И что же мне остается отныне? что я могу? Или я напрасно терзаю себя этими вопросами? И снова, как в тумане, продолжающем окутывать мой ум, начинают брезжить смутные ответы.
Самое большее, на что мы можем надеяться, — что наше собственное страдание не уничтожит целиком наш рассудок, хотя и в этом приходится сомневаться; но, во всяком случае, вполне представимо отрешиться от него до такой степени. Надо сказать себе: мы только несовершенные инструменты, и самое благородное их использование — это сохранение света и передача его другим — вопреки тьме, хоть и кажется, что ее не одолеть; и тогда, до последнего вздоха, даже на грани гибели, можно будет продолжать свое служение — причем самыми разными способами, не только в «творчестве». Но зато совершенно невыносима гибель другого, близкого существа — ее зрелище грозит разрушить нас исподволь, тайно. Заставляет бормотать жалкие слова или проклятия. И наконец, замолчать навсегда.

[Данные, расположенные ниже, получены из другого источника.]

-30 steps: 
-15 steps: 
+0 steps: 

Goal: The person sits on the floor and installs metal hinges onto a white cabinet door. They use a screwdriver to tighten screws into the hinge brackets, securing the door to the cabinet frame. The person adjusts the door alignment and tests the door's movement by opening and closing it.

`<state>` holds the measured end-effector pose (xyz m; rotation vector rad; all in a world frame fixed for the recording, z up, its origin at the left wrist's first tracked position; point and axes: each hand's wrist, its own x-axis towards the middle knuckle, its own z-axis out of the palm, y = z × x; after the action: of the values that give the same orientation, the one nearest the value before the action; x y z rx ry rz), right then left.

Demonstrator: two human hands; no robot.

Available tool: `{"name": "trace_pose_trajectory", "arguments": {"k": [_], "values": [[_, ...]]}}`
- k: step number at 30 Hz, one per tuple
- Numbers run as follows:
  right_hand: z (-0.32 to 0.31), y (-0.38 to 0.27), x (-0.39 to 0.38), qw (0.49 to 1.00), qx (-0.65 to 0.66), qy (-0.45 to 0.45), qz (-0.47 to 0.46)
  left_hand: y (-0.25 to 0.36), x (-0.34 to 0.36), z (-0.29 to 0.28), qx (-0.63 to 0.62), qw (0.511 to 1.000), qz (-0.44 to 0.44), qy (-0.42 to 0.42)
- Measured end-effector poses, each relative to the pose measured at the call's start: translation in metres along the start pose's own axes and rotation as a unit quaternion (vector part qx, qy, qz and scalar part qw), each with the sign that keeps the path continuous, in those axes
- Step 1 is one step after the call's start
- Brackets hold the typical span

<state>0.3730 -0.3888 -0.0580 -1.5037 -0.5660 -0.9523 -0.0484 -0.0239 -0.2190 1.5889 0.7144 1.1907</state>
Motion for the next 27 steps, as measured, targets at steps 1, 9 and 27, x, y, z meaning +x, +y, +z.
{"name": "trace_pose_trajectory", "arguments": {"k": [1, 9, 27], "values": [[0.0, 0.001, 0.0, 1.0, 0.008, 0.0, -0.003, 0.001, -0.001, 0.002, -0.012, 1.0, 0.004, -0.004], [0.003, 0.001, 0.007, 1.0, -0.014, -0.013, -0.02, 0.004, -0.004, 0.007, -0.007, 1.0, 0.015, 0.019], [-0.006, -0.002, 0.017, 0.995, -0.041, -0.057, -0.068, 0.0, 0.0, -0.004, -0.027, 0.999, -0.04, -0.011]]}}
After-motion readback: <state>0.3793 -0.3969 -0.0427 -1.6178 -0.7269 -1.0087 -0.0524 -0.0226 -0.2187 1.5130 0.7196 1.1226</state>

Снова пытаюсь нашарить выход, топчусь на месте, хожу по заколдованному кругу…
Быть может, следовало бы раз и навсегда отречься от мечты об умиротворении и «вселенской гармонии». Принять как данность то, что всякая жизнь — это война, где воюют все, где не бывает длительных перемирий, а если бывают — то это ложь или в лучшем случае — ослепление. «Вечный праздник» наступит не завтра.